**YOUR INSTRUCTIONS**
The whole listing should be retyped exactly as it appears.

**EXERCISE INPUT**
::::

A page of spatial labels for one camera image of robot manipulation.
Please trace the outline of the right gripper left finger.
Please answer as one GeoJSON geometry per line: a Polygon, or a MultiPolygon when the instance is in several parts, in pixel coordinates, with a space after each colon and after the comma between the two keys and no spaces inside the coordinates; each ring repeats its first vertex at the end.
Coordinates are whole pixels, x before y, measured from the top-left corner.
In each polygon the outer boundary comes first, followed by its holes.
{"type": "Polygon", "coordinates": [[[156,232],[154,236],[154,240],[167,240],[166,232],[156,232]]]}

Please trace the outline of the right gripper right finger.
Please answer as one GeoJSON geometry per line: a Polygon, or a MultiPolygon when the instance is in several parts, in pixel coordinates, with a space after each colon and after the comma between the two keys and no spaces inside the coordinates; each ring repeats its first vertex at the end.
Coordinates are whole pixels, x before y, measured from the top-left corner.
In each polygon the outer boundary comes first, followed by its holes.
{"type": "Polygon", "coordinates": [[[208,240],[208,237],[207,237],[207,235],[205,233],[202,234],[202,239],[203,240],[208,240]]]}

::::

**PROBLEM SOLUTION**
A page of spatial labels for one camera image of robot manipulation.
Please trace the outline of the right gripper left finger.
Please answer as one GeoJSON geometry per line: a Polygon, or a MultiPolygon when the instance is in several parts, in pixel coordinates, with a space after each colon and after the comma between the two keys and no spaces inside the coordinates; each ring repeats its first vertex at the end.
Coordinates are whole pixels, x before y, measured from the top-left corner.
In each polygon the outer boundary comes first, followed by its holes.
{"type": "Polygon", "coordinates": [[[156,232],[154,236],[154,240],[167,240],[166,232],[156,232]]]}

Please trace the outline of the right gripper right finger.
Please answer as one GeoJSON geometry per line: a Polygon, or a MultiPolygon when the instance is in several parts, in pixel coordinates, with a space after each colon and after the comma between the two keys and no spaces inside the coordinates; each ring repeats its first vertex at the end.
Coordinates are whole pixels, x before y, measured from the top-left corner.
In each polygon the outer boundary comes first, followed by its holes.
{"type": "Polygon", "coordinates": [[[208,240],[208,237],[207,237],[207,235],[205,233],[202,234],[202,239],[203,240],[208,240]]]}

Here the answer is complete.